Christine Rizzo Gåsström M.S. LAc. C.H.

Acupuncture and Chinese Herbal Medicine

Locations:Saybrook, CT
Contact:
Call 860-961-5560
christinerizzogasstrom@gmail.com

About Chinese Medicine

Traditional Chinese Medicine, Eight Principles and Five Elements

Traditional Chinese Medicine (TCM) was given its name during the Cultural Revolution by the Chinese government in the 1950s. TCM is characterized by a somewhat materialist approach to diagnosis and treatment. This approach has strong ties to the western linier model of healthcare making it a very useful for integrating eastern and western medicine.

Prior to the Cultural Revolution, a practice of Chinese medicine was identified by the family lineage from which it sprang and the school of thought that outlined a foundation for diagnosis and treatment. Over thousands of years several schools formed and from these schools the classical texts of Chinese medicine emerged. During the Cultural Revolution many scholars from various lineages went into hiding or died. To this day practitioners are still piecing together the wisdom of the classics by retracing the steps and translating classical texts. Chinese medicine here in the west is in a constant state of deepening. Armed with the foundational principles of Chinese philosophy, medicine and cosmology, practitioners in the west reach ever deeper for what seems like endless subtlety and refinement of understanding.

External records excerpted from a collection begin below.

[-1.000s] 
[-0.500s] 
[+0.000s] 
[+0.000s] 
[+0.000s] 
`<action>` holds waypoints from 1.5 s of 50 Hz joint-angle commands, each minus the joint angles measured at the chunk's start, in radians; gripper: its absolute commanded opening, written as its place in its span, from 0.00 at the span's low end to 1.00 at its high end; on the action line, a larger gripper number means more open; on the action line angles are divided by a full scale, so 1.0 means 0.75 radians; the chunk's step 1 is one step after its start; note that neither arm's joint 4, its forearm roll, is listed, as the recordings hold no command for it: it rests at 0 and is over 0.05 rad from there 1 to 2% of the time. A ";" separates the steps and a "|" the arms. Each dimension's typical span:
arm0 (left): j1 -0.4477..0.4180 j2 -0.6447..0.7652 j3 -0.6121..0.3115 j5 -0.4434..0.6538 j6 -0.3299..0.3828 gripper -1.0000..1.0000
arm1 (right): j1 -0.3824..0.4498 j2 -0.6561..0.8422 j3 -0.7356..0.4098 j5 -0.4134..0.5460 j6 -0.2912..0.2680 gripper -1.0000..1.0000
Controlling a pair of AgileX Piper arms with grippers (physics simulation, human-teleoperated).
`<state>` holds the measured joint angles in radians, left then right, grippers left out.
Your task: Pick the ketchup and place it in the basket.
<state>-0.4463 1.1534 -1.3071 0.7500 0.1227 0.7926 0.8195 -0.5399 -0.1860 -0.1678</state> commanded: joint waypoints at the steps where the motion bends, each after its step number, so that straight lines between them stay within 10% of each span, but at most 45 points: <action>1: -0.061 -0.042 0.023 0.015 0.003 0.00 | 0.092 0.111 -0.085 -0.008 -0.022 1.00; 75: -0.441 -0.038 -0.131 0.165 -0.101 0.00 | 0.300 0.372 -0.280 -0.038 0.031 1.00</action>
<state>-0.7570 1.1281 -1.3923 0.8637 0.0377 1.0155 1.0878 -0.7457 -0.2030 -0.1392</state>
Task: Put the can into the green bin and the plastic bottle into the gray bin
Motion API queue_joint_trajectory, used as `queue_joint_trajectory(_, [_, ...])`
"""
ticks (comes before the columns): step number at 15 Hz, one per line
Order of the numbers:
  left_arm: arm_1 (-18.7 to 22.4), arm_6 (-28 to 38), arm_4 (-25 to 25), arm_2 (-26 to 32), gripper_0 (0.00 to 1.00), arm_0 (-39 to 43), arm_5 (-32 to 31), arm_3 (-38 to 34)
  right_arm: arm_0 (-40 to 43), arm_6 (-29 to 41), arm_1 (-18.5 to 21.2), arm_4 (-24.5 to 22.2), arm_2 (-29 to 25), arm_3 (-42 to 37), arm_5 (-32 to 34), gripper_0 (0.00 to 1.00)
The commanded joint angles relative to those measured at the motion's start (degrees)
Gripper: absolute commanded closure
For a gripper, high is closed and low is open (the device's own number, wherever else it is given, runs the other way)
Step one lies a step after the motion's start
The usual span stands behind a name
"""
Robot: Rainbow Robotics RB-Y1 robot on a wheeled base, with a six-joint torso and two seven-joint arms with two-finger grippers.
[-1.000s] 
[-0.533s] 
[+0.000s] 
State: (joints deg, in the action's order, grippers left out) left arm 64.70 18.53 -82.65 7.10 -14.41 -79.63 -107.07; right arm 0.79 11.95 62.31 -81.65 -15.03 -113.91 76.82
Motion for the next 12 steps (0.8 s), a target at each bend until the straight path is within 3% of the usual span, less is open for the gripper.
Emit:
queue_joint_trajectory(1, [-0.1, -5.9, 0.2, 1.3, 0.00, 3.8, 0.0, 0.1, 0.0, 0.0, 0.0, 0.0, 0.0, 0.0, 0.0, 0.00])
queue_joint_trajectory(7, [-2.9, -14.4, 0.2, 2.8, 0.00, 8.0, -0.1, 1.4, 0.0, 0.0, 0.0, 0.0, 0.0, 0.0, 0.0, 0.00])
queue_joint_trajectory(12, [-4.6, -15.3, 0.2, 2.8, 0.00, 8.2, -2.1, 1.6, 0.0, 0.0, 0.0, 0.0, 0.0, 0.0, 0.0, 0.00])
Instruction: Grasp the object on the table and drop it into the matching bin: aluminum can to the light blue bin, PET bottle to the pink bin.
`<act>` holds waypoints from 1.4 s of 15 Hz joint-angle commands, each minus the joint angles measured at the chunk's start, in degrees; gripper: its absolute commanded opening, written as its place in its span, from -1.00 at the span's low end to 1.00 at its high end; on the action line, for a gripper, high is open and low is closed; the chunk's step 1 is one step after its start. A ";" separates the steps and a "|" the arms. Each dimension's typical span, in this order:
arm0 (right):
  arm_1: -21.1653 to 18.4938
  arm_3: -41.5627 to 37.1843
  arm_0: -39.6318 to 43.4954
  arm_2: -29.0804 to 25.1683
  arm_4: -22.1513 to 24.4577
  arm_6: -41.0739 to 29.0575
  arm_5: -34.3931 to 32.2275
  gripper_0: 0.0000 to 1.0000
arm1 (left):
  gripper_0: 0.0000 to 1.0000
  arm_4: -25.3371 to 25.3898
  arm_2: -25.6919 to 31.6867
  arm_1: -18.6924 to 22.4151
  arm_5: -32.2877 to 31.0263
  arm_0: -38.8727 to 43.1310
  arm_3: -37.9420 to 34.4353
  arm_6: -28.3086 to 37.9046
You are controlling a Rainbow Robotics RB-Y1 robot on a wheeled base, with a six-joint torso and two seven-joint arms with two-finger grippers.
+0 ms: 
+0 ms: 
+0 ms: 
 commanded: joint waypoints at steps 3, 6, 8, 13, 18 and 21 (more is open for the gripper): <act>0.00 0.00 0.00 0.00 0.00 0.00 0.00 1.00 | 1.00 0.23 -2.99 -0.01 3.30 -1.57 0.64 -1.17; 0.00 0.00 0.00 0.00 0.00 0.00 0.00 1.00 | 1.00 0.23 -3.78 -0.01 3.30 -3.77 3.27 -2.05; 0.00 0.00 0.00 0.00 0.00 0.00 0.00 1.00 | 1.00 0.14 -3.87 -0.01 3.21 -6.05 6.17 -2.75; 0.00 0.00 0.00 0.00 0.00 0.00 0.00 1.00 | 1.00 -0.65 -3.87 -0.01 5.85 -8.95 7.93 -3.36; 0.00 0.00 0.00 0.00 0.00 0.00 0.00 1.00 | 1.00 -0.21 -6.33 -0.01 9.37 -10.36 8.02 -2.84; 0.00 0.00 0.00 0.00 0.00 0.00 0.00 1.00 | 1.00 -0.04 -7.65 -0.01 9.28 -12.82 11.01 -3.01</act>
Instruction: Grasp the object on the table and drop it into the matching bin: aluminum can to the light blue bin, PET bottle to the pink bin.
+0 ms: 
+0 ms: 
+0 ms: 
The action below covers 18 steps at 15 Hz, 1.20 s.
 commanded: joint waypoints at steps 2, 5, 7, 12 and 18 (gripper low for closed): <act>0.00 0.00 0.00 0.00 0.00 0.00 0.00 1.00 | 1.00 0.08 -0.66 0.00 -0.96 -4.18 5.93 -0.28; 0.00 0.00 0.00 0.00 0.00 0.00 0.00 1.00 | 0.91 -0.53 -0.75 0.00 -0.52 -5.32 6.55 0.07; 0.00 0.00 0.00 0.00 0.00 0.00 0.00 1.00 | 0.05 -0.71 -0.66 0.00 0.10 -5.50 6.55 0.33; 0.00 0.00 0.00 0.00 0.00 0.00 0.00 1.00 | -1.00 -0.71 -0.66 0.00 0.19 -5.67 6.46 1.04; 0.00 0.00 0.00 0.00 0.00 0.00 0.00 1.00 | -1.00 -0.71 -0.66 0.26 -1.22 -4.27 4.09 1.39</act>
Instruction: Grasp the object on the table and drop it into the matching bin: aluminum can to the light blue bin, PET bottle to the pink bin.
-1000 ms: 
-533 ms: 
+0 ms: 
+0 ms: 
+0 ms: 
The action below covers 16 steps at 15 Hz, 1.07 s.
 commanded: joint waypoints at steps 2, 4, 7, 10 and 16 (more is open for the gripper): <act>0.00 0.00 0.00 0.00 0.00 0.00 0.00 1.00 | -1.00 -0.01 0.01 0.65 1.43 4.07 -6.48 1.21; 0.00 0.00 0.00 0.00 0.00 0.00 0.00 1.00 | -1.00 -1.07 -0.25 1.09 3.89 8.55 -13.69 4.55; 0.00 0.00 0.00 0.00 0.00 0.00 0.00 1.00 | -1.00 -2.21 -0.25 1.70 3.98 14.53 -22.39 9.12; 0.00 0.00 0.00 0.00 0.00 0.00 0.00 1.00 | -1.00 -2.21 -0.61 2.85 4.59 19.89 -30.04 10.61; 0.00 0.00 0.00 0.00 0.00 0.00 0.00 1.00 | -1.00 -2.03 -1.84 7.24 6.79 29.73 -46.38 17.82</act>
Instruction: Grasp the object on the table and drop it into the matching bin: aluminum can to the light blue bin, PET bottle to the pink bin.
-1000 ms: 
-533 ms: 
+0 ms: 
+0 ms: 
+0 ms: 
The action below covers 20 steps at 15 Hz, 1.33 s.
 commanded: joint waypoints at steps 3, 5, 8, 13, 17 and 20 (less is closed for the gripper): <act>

The notion of the Eight Principles and the Five Elements are imbedded in the cosmology of early Chinese culture in its Taoist tradition. These concepts are used to inform and interpret all aspects of life from the subtle to the mundane and from the individual to the nation. It is only as the medicine and the culture expanded and attempted to conform to western linier models that the Five Element and Eight Principle systems became distinguished from one another. Fundamentally these two systems are naturally integrated and both are necessary for the clinical practice of Chinese medicine.

The fundamental difference between the Five Element and the Eight Principle approach is this. The Eight principle approach looks for what is out of balance, stagnated or obstructed while the Five Element approach looks for what is in balance for one's wholeness deep within and ever present. Both eyes are needed to see depth and restore health. In order to help with Chinese medicine the practitioner must have the eyes to see the disharmony while at the same time support and encourage that which is whole, healthy, in true within. Acupuncture and herbal medicine heal by suggesting a deep and subtle reminder to the body and being of its own healing potential and natural state of harmony and balance.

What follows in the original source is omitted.